Initially, the leaves from the tropical forages were analyzed for dry matter (DM) and crude protein (CP) (AOAC, 1990); and neutral detergent fiber (NDF), with addition of sodium sulphite and thermostable amylase, acid detergent fiber and acid detergent lignin (Van Soest et al., 1991).

Soluble nitrogen fraction was determined by the difference between total nitrogen and trichloroacetic acid insoluble nitrogen (Licitra et al., 1996). The remaining residue was filtered on filter paper Whatman 54, washed with 400 mL of distilled water, and the remaining residue was transferred to Kjeldahl flask and the residual N was determined. A portion of the remaining residue was stored for determination of amino acids.

For determination of the intestinal digestibility of the rumen undegradable protein (RUDP), the residue of 18 hours of ruminal incubation was used, since it represents the digesta passage rate of, approximately, 5%/hours. The simulation of the intestinal digestibility of RUDP was accomplished according to Calsamiglia & Stern (1995). The residues, from the 18 hours of ruminal incubation time, were analyzed for N and weighed in a way to provide, approximately, 15 mg of nitrogen (N), and placed into 125 mL of erlenmeyer flask.

After that, they were incubated for 1 hour at 38 ºC with 10 mL 0.1 N HCL solution containing 1 g/L pepsin at pH 1.9. Subsequently, pH was neutralized with 0.5 mL of 1 N of NaOH and 13.5 mL of a buffer-pancreatin solution (0.5 M KH₂PO₄ solution, pH 7.8 containing 50 ppm of thymol and 3 g/L of pancreatin). Thymol was added to the solution to prevent microbial growth. Residues were vortexed and incubated at 38 ºC for 24 hours in a shaking water bath. Next, the residues were filtered on Whatman filter paper # 54 by gravity, washed with 400 mL of distilled water, and the remaining residue was transferred to Kjeldahl flask and the residual N was determined. A portion of the remaining residue was stored for posterior determination of the amino acids.

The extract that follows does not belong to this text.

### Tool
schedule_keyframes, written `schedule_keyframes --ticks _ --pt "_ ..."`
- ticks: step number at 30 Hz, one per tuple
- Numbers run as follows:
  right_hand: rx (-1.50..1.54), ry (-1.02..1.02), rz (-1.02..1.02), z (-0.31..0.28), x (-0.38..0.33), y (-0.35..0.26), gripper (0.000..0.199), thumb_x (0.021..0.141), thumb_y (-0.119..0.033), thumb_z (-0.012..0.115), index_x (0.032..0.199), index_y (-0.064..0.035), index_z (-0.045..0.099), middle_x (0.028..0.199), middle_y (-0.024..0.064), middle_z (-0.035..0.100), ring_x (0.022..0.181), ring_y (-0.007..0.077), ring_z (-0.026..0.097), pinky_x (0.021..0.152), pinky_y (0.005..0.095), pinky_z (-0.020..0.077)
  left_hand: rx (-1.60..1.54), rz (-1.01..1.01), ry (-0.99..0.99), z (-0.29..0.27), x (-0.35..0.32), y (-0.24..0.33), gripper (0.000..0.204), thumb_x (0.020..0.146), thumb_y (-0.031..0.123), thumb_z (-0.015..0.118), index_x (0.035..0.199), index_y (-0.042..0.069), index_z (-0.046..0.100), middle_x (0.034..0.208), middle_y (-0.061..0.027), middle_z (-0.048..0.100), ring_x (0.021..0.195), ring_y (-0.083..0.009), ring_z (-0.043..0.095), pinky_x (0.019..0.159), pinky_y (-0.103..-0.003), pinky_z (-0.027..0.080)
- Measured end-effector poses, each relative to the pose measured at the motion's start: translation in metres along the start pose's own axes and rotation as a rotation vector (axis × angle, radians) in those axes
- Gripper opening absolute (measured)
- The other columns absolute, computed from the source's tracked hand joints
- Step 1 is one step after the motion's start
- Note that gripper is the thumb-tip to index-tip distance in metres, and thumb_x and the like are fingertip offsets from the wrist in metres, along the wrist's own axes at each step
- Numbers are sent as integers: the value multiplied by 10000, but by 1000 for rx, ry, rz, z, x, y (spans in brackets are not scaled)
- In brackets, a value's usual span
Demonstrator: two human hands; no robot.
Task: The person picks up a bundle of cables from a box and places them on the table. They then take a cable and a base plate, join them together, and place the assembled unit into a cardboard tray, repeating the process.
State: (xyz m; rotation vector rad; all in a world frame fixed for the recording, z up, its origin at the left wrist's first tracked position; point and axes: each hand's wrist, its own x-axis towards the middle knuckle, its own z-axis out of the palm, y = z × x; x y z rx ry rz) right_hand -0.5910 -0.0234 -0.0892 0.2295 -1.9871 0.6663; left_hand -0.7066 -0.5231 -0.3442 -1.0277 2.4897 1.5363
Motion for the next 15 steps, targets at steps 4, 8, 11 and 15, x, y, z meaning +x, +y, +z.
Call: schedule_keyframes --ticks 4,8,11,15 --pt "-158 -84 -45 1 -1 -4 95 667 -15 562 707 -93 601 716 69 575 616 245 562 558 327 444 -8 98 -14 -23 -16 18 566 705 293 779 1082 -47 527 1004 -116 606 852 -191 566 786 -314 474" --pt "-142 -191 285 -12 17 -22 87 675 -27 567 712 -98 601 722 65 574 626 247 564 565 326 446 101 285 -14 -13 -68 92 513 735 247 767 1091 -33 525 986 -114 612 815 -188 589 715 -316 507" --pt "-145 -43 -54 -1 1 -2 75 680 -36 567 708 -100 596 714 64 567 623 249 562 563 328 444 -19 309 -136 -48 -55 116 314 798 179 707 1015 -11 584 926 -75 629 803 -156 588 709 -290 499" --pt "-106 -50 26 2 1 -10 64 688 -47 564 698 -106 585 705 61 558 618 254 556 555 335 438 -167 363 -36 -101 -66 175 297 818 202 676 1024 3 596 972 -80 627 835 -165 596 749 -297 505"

The intestinal digestibility of RUDP, in percentage, was calculated as the amount of N digested after incubation with pepsin and pancreatin, multiplied by 6.25, which was divided by the amount of incubated protein and multiplied by 100. From the percentage of the intestinal digestibility of RUDP, the percentage and the protein content of small intestine digestible RUDP were calculated (RUDP_D). The amount of each digested amino acids in the small intestine was calculated based on its RUDP content.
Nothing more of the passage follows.